Algumas singularidades chamam atenção. Poucos países estabelecem na Constituição que se abrirá mão do armamento nuclear e a Marinha Brasileira é a única do mundo com um programa nuclear sob a salvaguarda da Agência Internacional de Energia Atômica e da Agência Brasileiro-Argentina de Contabilidade e Controle de Materiais Nucleares. A definição constitucional talvez contribua para aquela crença de que não seremos ameaçados, mas algumas décadas atrás a Guerra das Malvinas, aqui no Atlântico Sul, mostrou que, quando interesses são contrariados, principalmente aquelas nações que têm Forças Armadas expressivas, não deixam passar em branco.
Mas o Brasil tem amadurecido nesse aspecto, como mostra o estabelecimento, em 2008, da Estratégia Nacional de Defesa, com a participação do meio acadêmico, de intelectuais e representantes das Forças Armadas, exaustivamente discutida e referendada pelo Congresso Nacional. O próprio PROSUB não foi alvo de objeções relevantes no Parlamento. Nós precisamos ter capacidade de manter a segurança sobre tudo aquilo que diz respeito aos nossos interesses.

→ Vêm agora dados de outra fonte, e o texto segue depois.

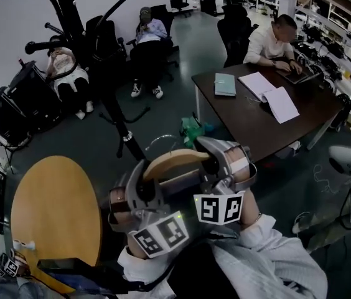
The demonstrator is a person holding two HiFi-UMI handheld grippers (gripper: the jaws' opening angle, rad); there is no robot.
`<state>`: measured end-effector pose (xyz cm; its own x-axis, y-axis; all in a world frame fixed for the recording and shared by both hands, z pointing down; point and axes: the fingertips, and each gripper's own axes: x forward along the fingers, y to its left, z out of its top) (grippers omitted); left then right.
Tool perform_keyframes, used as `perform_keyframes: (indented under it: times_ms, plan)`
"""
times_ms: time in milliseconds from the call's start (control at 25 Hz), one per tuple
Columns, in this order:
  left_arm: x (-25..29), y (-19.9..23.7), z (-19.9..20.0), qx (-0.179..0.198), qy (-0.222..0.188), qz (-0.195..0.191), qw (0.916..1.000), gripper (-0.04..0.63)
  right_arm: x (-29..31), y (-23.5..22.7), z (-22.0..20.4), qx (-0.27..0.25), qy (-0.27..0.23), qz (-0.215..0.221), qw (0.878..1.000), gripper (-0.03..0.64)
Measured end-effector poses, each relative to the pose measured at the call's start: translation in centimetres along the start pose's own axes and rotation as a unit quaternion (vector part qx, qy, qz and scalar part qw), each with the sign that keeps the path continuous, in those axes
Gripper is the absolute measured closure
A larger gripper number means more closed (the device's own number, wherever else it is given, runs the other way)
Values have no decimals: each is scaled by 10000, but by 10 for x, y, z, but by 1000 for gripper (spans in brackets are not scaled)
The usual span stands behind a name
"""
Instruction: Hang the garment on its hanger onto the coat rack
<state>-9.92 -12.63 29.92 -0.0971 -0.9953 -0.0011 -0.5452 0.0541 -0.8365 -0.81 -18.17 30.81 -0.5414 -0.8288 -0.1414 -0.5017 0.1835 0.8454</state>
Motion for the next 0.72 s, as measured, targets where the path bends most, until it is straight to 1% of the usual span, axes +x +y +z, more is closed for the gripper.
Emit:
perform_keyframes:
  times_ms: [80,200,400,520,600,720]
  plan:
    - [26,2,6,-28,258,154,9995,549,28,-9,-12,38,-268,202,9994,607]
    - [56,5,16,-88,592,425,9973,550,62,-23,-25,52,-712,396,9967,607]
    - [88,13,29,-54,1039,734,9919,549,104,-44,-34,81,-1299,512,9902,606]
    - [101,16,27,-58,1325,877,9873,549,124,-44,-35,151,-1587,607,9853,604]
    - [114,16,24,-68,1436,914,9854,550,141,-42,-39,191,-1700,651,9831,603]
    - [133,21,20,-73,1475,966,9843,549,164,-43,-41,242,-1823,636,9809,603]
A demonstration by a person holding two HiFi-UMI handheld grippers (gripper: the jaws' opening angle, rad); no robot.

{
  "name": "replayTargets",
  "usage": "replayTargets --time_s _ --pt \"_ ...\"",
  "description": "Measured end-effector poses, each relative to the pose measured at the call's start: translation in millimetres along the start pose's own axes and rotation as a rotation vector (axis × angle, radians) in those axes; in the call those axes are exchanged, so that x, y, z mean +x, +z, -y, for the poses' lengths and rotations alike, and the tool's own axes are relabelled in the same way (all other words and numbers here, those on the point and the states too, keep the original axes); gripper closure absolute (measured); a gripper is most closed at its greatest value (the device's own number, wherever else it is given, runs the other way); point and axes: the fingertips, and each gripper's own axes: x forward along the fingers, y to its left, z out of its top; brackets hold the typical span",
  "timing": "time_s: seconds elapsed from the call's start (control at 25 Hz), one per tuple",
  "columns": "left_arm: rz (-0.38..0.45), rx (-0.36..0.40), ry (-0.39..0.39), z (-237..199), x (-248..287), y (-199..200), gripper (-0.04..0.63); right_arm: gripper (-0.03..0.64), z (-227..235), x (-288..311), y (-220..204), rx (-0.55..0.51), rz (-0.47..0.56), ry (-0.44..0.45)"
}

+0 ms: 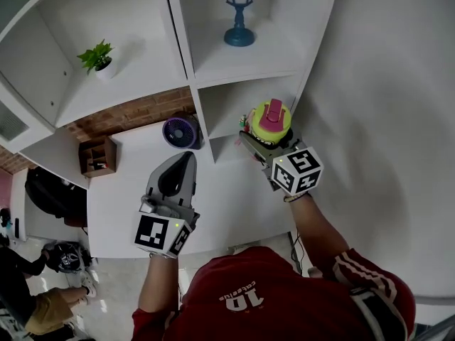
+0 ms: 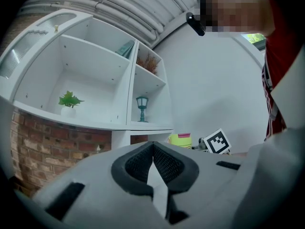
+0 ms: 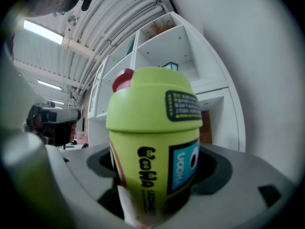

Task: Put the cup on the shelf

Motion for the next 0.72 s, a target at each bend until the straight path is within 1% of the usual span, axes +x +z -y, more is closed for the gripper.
replayTargets --time_s 0.24,0.36,0.52,0.72 --pt "-0.019 -0.006 0.042 -18.9 20.0 -10.0 0.597 0.201 17.1 35.7 -3.9 -0.022 0.007 0.033" --pt "-0.029 0.002 0.045 -24.5 31.0 -12.5 0.597 0.201 25.9 50.4 -6.3 -0.022 0.006 0.039" --pt "-0.027 -0.022 0.047 -27.0 42.4 -15.7 0.597 0.201 33.7 68.3 -8.8 -0.033 0.007 0.052" --pt "-0.035 -0.023 0.059 -28.7 47.4 -20.5 0.597 0.201 40.3 90.2 -11.5 -0.032 0.012 0.067"
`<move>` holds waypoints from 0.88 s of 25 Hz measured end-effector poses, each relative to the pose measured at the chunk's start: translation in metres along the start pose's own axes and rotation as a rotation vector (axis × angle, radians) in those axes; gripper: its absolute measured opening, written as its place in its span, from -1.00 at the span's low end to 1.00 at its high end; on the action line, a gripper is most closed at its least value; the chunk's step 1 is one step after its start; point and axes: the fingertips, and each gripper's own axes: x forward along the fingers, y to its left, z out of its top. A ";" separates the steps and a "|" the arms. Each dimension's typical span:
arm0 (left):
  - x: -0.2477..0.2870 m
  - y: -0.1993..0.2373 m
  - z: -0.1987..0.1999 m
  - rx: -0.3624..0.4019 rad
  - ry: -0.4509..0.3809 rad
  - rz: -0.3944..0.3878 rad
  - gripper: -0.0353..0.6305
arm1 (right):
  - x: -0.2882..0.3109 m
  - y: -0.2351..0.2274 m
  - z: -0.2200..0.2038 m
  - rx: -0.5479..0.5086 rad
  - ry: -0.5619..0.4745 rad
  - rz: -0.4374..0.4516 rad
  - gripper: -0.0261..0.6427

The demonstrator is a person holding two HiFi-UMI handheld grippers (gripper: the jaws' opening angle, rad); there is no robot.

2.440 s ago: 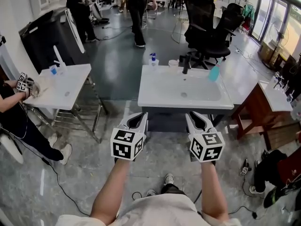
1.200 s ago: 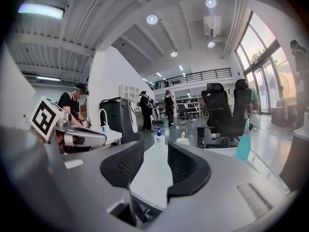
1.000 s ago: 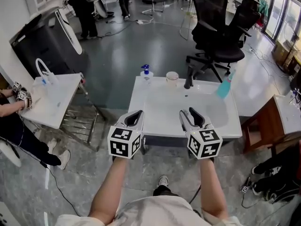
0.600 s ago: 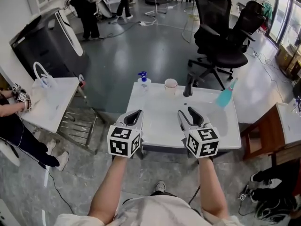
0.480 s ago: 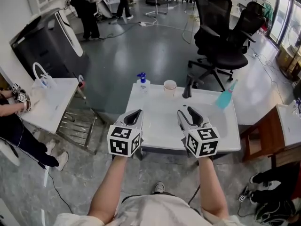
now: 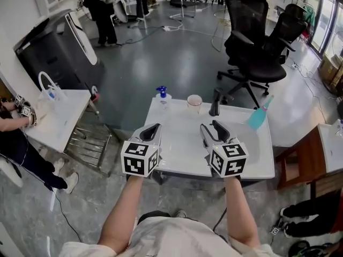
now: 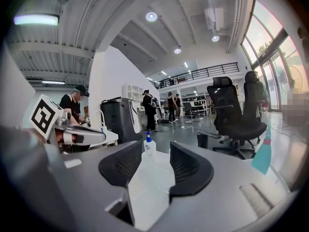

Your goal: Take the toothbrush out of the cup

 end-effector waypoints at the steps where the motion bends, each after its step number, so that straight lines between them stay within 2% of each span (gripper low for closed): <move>1: 0.001 0.002 0.000 -0.001 0.001 0.003 -0.88 | 0.002 0.000 0.001 0.002 -0.001 0.001 -0.39; 10: 0.026 0.024 0.004 -0.002 -0.005 -0.002 -0.88 | 0.035 -0.009 0.002 0.002 0.002 -0.010 -0.39; 22: 0.094 0.085 0.032 0.014 -0.021 -0.098 -0.88 | 0.113 -0.023 0.021 0.003 0.005 -0.106 -0.39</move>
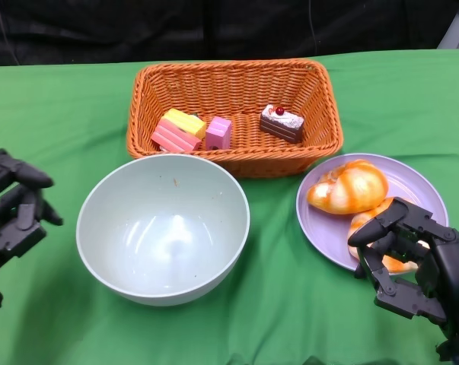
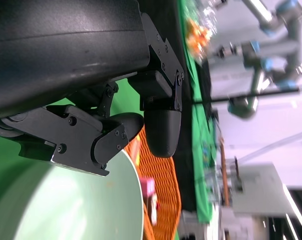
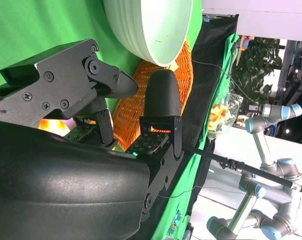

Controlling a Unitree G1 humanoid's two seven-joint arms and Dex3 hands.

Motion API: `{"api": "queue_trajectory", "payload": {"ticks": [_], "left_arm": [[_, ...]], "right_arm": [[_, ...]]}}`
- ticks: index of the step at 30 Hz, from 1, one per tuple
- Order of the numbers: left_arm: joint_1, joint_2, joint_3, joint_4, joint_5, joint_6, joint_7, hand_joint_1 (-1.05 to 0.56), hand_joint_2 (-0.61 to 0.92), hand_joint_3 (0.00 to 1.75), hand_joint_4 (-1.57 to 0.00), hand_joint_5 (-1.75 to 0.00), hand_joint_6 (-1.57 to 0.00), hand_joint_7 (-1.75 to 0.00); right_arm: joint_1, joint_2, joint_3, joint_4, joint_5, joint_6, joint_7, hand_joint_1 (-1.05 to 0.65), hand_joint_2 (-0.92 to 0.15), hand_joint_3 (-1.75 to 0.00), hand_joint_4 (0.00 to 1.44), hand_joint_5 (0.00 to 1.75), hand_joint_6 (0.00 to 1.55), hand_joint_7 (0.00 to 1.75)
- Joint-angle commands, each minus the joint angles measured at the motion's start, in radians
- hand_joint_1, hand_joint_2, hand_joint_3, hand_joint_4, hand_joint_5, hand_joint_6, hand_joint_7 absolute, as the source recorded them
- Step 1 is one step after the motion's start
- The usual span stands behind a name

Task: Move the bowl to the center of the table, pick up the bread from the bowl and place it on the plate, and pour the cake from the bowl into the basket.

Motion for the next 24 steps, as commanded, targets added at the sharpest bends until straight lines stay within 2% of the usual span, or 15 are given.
{"api": "queue_trajectory", "payload": {"ticks": [1,3,6,11,17,24], "left_arm": [[-0.032,0.035,0.04,0.065,0.012,0.002,0.046,-0.09,0.58,1.16,-0.8,-1.75,-0.59,-1.62],[-0.037,0.043,0.048,0.094,0.023,0.01,0.064,-0.08,0.57,1.15,-0.79,-1.75,-0.59,-1.62],[-0.049,0.053,0.05,0.134,0.04,0.005,0.073,-0.09,0.62,1.02,-0.77,-1.75,-0.57,-1.63],[-0.075,0.065,0.053,0.182,0.066,-0.001,0.094,-0.1,0.6,0.98,-0.78,-1.75,-0.58,-1.64],[-0.086,0.061,0.061,0.191,0.073,-0.004,0.109,-0.11,0.56,1.06,-0.8,-1.75,-0.61,-1.63],[-0.086,0.059,0.064,0.179,0.072,0.003,0.1,-0.13,0.55,1.06,-0.81,-1.75,-0.63,-1.62]], "right_arm": [[0.004,-0.007,-0.012,0.001,0.006,-0.012,-0.004,-0.06,-0.65,-0.86,0.71,1.51,0.69,1.25],[0.007,-0.009,-0.014,-0.002,0.008,-0.013,0.0,-0.06,-0.66,-0.85,0.71,1.51,0.69,1.25],[0.011,-0.014,-0.018,-0.002,0.012,-0.015,0.008,-0.06,-0.66,-0.86,0.72,1.51,0.7,1.24],[0.012,-0.019,-0.027,0.003,0.008,-0.023,0.012,-0.06,-0.66,-0.87,0.72,1.51,0.7,1.24],[0.011,-0.02,-0.027,-0.003,0.003,-0.023,0.013,-0.07,-0.62,-0.93,0.73,1.53,0.69,1.27],[0.014,-0.022,-0.033,-0.021,-0.01,-0.015,0.001,-0.08,-0.61,-0.93,0.73,1.52,0.69,1.26]]}}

CC – Quais são as ameaças mais prováveis ao País?
AE Bento – A guerra cibernética e o terrorismo internacional. O Brasil é hoje o maior produtor de petróleo da América Latina. Superamos a Venezuela e o México, com o Pré-sal. Imagine um atentado a esse patrimônio do País, que fica de 150 a 200 quilômetros da costa, se não houver capacidade de defendê-lo. Pensemos no que isso poderia causar à economia brasileira e para as nações que importam o nosso petróleo. Uma das maiores preocupações em relação aos navios de guerra é hoje a guerra cibernética, pois um vírus pode comprometer toda a capacidade de combate. Por outro lado, ameaças de blocos, mesmo de países, felizmente não temos no momento. Mas nada diz ou significa que não ocorram no futuro.
CC – Por quê?
AE Bento – Porque o Brasil tem água, biomassa, minérios, e é um dos celeiros do mundo ao lado de Estados Unidos, Austrália e Argentina. Pode haver algum conflito de interesses e sermos instados a defendê-los. Alguns países têm grande extensão territorial, à semelhança do Brasil, mas não contam com recursos naturais em abundância. Isso por si só pode gerar algum tipo de interferência econômica na exploração dos nossos recursos. É uma ameaça intangível que a sociedade nem sempre consegue visualizar. Estamos um pouco afastados do eixo mundial e isso dificulta a percepção de que fazemos parte desse contexto também.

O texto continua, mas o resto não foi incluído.